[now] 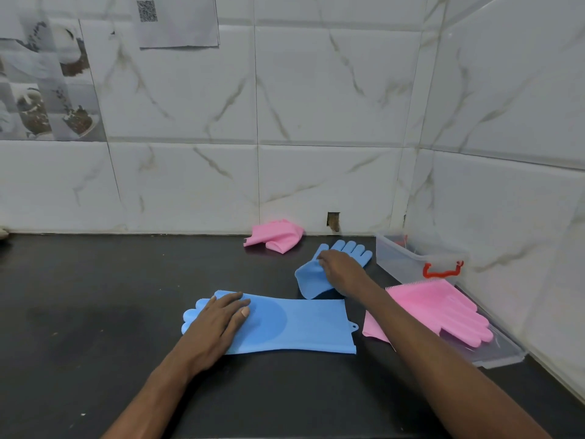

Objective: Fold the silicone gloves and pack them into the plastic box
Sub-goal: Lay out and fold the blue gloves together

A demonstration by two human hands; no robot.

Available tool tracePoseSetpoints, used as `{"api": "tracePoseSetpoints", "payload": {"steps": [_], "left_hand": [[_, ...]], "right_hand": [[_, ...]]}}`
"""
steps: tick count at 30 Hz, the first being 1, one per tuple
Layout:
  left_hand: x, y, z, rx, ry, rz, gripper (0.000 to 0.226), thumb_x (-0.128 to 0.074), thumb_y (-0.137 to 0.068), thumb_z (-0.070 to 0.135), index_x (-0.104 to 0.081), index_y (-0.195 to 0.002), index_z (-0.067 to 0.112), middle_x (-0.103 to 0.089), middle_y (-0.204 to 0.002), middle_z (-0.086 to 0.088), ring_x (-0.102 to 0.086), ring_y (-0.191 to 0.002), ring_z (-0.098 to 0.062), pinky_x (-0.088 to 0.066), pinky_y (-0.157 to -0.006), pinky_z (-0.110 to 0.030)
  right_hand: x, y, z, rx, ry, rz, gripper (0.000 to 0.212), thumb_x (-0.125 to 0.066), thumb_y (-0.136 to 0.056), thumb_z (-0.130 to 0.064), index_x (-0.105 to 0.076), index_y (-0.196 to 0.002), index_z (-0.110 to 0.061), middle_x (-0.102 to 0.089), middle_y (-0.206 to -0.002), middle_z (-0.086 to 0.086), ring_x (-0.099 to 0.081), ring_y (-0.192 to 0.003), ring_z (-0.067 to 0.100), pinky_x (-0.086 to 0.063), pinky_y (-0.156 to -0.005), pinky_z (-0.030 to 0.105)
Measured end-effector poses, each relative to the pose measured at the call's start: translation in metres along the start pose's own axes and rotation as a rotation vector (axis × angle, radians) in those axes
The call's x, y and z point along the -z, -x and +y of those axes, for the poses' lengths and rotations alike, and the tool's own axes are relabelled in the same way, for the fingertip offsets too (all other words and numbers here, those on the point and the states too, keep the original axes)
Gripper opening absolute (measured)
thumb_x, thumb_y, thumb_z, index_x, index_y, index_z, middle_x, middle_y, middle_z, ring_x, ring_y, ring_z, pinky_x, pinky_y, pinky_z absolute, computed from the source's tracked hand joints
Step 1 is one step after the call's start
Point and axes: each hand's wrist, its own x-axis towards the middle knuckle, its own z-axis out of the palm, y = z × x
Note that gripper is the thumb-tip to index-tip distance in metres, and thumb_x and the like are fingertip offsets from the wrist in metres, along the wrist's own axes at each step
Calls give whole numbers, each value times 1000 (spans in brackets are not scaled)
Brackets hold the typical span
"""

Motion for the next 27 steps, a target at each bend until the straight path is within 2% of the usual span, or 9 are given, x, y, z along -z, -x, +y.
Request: {"api": "tracePoseSetpoints", "payload": {"steps": [3, 5, 7, 9, 12, 17, 20, 23, 27], "left_hand": [[-1, 1, -1, -2, 62, 52, 38, -36, -103, 40, -63, -127, 28, -48, -134, 24, -37, -120, 18, -20, -116, -16], [-2, 0, 1, -30, 75, 98, 39, -36, -102, 41, -66, -121, 28, -57, -125, 25, -46, -116, 16, -27, -103, -4], [-3, -1, 5, -82, 75, 122, 42, -34, -100, 44, -69, -115, 27, -64, -114, 23, -53, -111, 11, -35, -96, -5], [-4, -1, 9, -130, 61, 103, 45, -32, -99, 47, -70, -109, 26, -66, -105, 21, -57, -104, 5, -41, -93, -13], [-4, -2, 11, -142, 33, 29, 49, -30, -99, 51, -70, -101, 23, -65, -102, 18, -57, -102, 0, -41, -92, -18], [-7, -4, 5, -126, -14, -25, 39, -36, -103, 43, -70, -99, 24, -62, -105, 19, -55, -102, 1, -44, -93, -21], [-6, -4, 5, -105, -2, -23, 41, -35, -102, 46, -71, -100, 25, -61, -107, 20, -55, -103, 3, -42, -94, -18], [-6, -3, 6, -108, 44, -8, 48, -32, -99, 51, -71, -100, 24, -63, -105, 19, -57, -103, 0, -41, -93, -15], [-6, -3, 5, -86, 97, 17, 40, -35, -103, 41, -70, -100, 21, -66, -102, 14, -60, -100, -4, -42, -90, -17]], "right_hand": [[21, 8, -1, -121, -116, 203, 19, -38, -97, -5, -56, -101, -6, -61, -102, 15, -57, -96, 28, -46, -87, 44], [37, 21, -6, -26, -207, 234, 18, -38, -99, -6, -56, -99, -4, -62, -100, 14, -56, -91, 26, -46, -81, 40], [47, 42, -11, 104, -223, 76, 18, -39, -101, -14, -57, -97, -10, -61, -98, 9, -56, -89, 23, -45, -76, 37], [51, 64, -12, 191, -212, -251, 18, -45, -98, -31, -58, -87, -23, -61, -87, -5, -57, -81, 13, -44, -71, 30], [52, 85, -4, 134, -341, -515, 30, -55, -89, -52, -67, -77, -28, -68, -76, -10, -64, -66, 3, -52, -64, 24], [36, 47, 36, -305, -278, 71, 16, -63, -91, -19, -69, -90, -5, -68, -87, 9, -59, -73, 17, -47, -68, 28], [25, 26, 40, -467, -199, -13, 17, -60, -90, -19, -54, -80, -7, -52, -73, 4, -49, -63, 14, -40, -58, 24], [7, 13, 35, -493, -175, -116, 24, -65, -85, -27, -58, -96, -7, -60, -89, 7, -61, -82, 21, -49, -70, 30], [-1, -1, 33, -773, -517, -84, 28, -72, -80, -6, -61, -106, 0, -62, -96, 15, -62, -88, 28, -55, -80, 34]]}}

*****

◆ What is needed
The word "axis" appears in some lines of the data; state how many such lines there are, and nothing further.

◆ Task result
2